## AIM OF THE EXERCISE
A word-for-word copy of the listing is needed. Retype it in full.

## INFORMATION SHOWN
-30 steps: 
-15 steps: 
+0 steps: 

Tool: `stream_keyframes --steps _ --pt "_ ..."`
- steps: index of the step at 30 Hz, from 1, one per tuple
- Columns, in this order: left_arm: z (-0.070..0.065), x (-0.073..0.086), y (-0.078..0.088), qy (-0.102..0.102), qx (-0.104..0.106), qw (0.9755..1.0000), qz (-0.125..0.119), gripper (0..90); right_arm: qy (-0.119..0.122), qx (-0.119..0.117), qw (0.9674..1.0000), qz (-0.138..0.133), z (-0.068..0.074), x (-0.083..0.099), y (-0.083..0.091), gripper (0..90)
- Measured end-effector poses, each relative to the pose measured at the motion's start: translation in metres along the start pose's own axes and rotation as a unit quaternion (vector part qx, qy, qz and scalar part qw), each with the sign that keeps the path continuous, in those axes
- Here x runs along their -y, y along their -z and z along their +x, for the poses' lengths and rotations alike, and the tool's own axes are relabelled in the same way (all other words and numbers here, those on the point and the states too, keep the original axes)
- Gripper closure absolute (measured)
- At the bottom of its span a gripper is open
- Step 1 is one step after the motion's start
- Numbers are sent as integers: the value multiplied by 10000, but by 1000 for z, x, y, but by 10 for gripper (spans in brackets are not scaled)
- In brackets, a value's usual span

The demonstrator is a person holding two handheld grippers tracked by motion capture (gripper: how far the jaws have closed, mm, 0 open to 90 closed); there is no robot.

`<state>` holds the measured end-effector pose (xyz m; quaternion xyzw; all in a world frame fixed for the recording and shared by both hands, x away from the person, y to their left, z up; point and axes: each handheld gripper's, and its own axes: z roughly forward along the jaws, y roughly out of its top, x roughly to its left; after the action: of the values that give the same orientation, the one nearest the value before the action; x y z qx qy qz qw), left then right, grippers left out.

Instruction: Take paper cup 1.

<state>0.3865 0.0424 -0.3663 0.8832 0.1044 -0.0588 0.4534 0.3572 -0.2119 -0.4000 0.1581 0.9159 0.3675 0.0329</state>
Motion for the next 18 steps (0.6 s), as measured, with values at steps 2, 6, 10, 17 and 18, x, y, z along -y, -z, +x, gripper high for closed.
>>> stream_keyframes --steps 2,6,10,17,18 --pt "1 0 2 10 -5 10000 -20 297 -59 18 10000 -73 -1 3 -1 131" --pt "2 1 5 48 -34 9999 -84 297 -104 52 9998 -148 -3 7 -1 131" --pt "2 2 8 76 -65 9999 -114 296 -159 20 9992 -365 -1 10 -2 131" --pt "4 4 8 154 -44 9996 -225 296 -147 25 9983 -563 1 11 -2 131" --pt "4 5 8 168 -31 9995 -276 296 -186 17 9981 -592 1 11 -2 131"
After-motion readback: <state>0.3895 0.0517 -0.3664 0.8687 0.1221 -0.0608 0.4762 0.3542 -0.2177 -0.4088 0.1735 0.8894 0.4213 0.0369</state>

## OUTPUT
-30 steps: 
-15 steps: 
+0 steps: 

Tool: `stream_keyframes --steps _ --pt "_ ..."`
- steps: index of the step at 30 Hz, from 1, one per tuple
- Columns, in this order: left_arm: z (-0.070..0.065), x (-0.073..0.086), y (-0.078..0.088), qy (-0.102..0.102), qx (-0.104..0.106), qw (0.9755..1.0000), qz (-0.125..0.119), gripper (0..90); right_arm: qy (-0.119..0.122), qx (-0.119..0.117), qw (0.9674..1.0000), qz (-0.138..0.133), z (-0.068..0.074), x (-0.083..0.099), y (-0.083..0.091), gripper (0..90)
- Measured end-effector poses, each relative to the pose measured at the motion's start: translation in metres along the start pose's own axes and rotation as a unit quaternion (vector part qx, qy, qz and scalar part qw), each with the sign that keeps the path continuous, in those axes
- Here x runs along their -y, y along their -z and z along their +x, for the poses' lengths and rotations alike, and the tool's own axes are relabelled in the same way (all other words and numbers here, those on the point and the states too, keep the original axes)
- Gripper closure absolute (measured)
- At the bottom of its span a gripper is open
- Step 1 is one step after the motion's start
- Numbers are sent as integers: the value multiplied by 10000, but by 1000 for z, x, y, but by 10 for gripper (spans in brackets are not scaled)
- In brackets, a value's usual span

The demonstrator is a person holding two handheld grippers tracked by motion capture (gripper: how far the jaws have closed, mm, 0 open to 90 closed); there is no robot.

`<state>` holds the measured end-effector pose (xyz m; quaternion xyzw; all in a world frame fixed for the recording and shared by both hands, x away from the person, y to their left, z up; point and axes: each handheld gripper's, and its own axes: z roughly forward along the jaws, y roughly out of its top, x roughly to its left; after the action: of the values that give the same orientation, the one nearest the value before the action; x y z qx qy qz qw), left then right, grippers left out.

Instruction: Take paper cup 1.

<state>0.3865 0.0424 -0.3663 0.8832 0.1044 -0.0588 0.4534 0.3572 -0.2119 -0.4000 0.1581 0.9159 0.3675 0.0329</state>
Motion for the next 18 steps (0.6 s), as measured, with values at steps 2, 6, 10, 17 and 18, x, y, z along -y, -z, +x, gripper high for closed.
>>> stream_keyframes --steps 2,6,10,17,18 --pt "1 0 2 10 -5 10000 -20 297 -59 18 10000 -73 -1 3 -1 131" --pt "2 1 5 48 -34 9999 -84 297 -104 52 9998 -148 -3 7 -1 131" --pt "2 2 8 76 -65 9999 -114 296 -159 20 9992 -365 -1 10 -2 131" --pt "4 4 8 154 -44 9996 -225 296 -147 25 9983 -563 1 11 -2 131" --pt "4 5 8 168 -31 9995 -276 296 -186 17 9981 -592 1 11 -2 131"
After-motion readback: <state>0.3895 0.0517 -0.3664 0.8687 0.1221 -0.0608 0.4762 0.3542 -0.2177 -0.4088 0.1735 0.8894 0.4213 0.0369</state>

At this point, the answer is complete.